Este artículo está elaborado para una columna mensual en El Economista. Sin embargo, al final, escrito en verde pimiento italiano, podrán leer un cierre expecífico para este Blog.
En uno de los mercados agrarios más avanzados de Andalucía, el hortofrutícola,sobreviven dos formas hasta cierto punto contradictorias de comercializar la producción. Simplificando, el alhondiguista y el cooperativo. En el primero, los agricultores llevan su producción a las instalaciones de la alhóndiga, normalmente una sociedad mercantil no cooperativa (aunque CASI constituye una exitosa excepción). Allí se concentran los compradores y agentes distribuidores que van retirando producto mediante una subasta a la baja.
Esta institución contribuyó en el origen a la mejora de la comercialización y la financiación de las explotaciones en Andalucía oriental y Murcia, aportando un mayor grado de transparencia al mercado y adelantando los gastos de campaña a los agricultores contra las futuras liquidaciones de género.

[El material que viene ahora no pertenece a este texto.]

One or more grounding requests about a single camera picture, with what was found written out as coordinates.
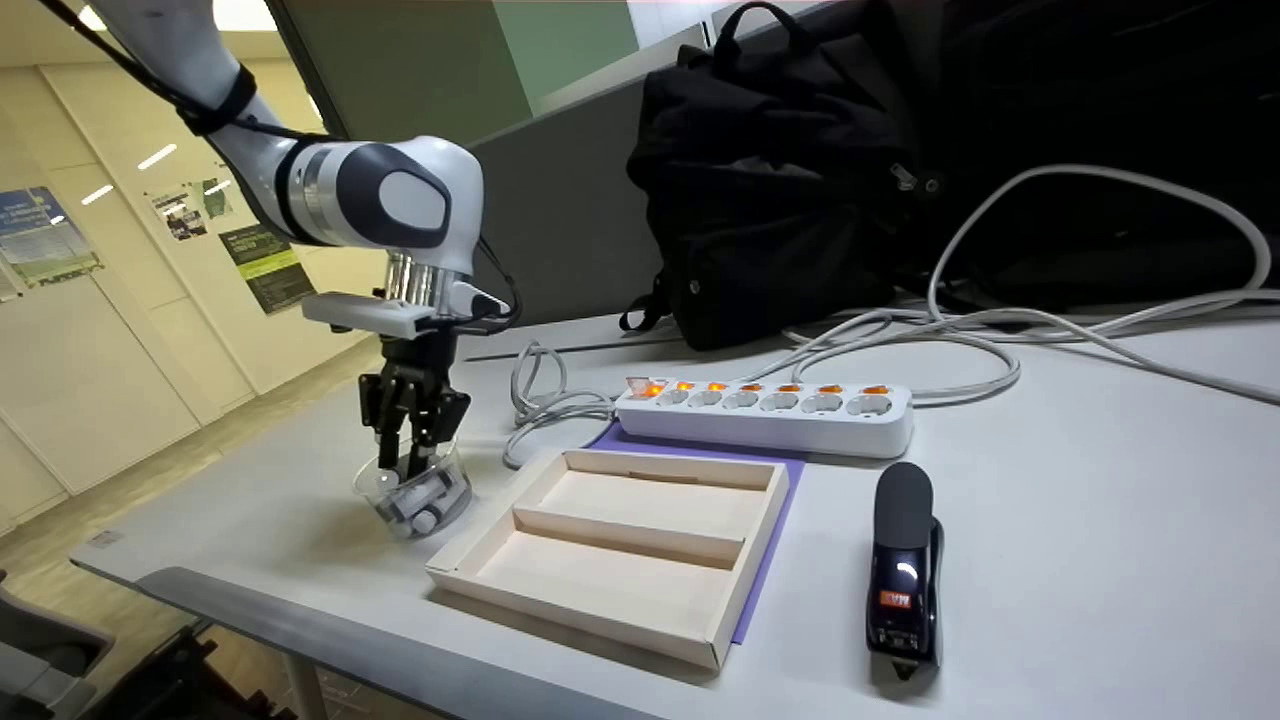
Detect grey desk partition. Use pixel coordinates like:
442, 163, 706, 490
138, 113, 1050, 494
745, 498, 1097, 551
467, 20, 751, 329

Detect black stapler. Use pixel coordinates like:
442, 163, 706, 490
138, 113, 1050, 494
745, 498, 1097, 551
865, 459, 946, 674

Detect blue wall poster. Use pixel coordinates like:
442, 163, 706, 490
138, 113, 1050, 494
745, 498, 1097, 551
0, 185, 102, 293

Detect thin grey cable bundle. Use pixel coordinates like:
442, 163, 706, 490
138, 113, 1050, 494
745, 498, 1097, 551
739, 301, 1280, 410

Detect small wall notice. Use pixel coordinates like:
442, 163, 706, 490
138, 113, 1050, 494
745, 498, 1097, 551
148, 187, 212, 250

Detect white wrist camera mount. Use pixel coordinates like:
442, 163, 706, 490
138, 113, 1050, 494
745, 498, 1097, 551
298, 289, 516, 342

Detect thick white looped cable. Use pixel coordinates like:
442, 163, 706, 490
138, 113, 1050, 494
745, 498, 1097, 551
902, 159, 1280, 414

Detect yellow black wall poster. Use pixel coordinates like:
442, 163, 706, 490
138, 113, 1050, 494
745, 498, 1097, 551
217, 215, 321, 321

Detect wooden two-compartment tray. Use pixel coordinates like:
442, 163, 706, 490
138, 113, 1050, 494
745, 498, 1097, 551
424, 446, 795, 674

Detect small white bottle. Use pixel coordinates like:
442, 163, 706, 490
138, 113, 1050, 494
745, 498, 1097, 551
376, 484, 430, 533
410, 477, 470, 539

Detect white coiled power strip cable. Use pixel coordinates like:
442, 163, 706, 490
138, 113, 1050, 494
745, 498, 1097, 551
498, 337, 620, 473

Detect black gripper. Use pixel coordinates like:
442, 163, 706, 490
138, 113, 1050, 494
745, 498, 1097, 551
357, 329, 477, 494

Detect white power strip orange switches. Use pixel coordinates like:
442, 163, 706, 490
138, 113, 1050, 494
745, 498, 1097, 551
609, 373, 921, 465

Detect black backpack with handle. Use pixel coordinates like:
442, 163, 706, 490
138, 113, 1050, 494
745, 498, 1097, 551
620, 0, 939, 355

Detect black arm cable with strap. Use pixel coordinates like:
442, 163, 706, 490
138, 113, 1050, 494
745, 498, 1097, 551
35, 0, 330, 252

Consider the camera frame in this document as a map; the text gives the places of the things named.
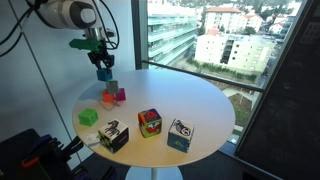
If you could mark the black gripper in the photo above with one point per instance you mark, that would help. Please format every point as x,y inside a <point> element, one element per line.
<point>101,55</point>

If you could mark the blue block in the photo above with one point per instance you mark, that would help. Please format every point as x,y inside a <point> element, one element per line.
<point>104,75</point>

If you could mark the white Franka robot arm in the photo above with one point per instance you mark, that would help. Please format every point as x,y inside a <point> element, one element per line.
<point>63,13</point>

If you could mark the lime yellow-green block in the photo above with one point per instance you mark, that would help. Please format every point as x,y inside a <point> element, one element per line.
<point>115,81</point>

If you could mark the gray block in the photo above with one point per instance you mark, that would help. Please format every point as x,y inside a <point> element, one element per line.
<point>112,88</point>

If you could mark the orange block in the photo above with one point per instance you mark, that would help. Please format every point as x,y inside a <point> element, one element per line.
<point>108,97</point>

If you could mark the magenta block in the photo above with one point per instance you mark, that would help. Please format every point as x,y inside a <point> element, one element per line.
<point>120,95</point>

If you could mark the green block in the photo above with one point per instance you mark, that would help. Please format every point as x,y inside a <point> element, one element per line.
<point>88,117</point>

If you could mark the zebra picture soft cube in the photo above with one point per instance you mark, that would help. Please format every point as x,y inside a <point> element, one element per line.
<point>113,136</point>

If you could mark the colourful red orange soft cube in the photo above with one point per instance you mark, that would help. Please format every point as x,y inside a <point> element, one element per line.
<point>150,122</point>

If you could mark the glass office building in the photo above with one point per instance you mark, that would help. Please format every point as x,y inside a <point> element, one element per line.
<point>170,30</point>

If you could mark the small white paper tag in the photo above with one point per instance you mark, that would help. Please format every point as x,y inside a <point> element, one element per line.
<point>92,140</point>

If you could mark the dark window railing bar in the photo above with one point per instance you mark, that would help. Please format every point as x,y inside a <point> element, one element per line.
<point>200,75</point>

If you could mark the sloth picture blue soft cube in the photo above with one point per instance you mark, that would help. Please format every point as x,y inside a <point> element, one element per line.
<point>180,136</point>

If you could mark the black equipment rack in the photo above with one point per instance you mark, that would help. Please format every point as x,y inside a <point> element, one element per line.
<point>43,161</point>

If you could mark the green hedge row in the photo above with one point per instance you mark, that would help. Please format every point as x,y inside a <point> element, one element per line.
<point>220,69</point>

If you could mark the orange roofed building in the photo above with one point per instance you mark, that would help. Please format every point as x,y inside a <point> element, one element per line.
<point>220,20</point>

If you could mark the white apartment building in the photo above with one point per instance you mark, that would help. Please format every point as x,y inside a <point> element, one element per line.
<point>240,50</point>

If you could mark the black roller blind panel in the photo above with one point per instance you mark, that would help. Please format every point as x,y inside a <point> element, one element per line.
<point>290,116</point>

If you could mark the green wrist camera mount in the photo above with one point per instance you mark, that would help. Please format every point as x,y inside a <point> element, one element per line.
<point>83,44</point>

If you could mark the dark window frame mullion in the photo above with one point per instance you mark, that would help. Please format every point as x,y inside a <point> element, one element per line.
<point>136,33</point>

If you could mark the white table pedestal base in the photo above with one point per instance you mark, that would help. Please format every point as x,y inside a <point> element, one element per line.
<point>140,173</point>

Por su parte, el sistema cooperativo surgió como una fórmula de superación de los problemas que generaba el anterior, en el que los agricultores querían llegar a los mercados de destino directamente. En este caso, las cooperativas gestionaban la venta con los mayoristas en origen, de forma que una mayor parte del valor añadido del producto quedaba en manos de los productores (manipulado, clasificación, transporte). La contrapartida era que el precio final tardaba más tiempo en formarse y los agricultores, a través de la cooperativa, asumían más riesgos.
Con el tiempo, ambos sistemas han llegado a convivir y, como reflejan planteamientos distintos, se han generado tensiones entre ellos. La formación diaria del precio en las alhóndigas es utilizada por los agricultores para presionar a sus cooperativas a aumentar las liquidaciones, y la posibilidad de convertirse directamente en OP (organizaciones de productores) hace que las alhóndigas vean con recelo a las cooperativas. En el fondo ambos sistemas compiten por comercializar la misma producción.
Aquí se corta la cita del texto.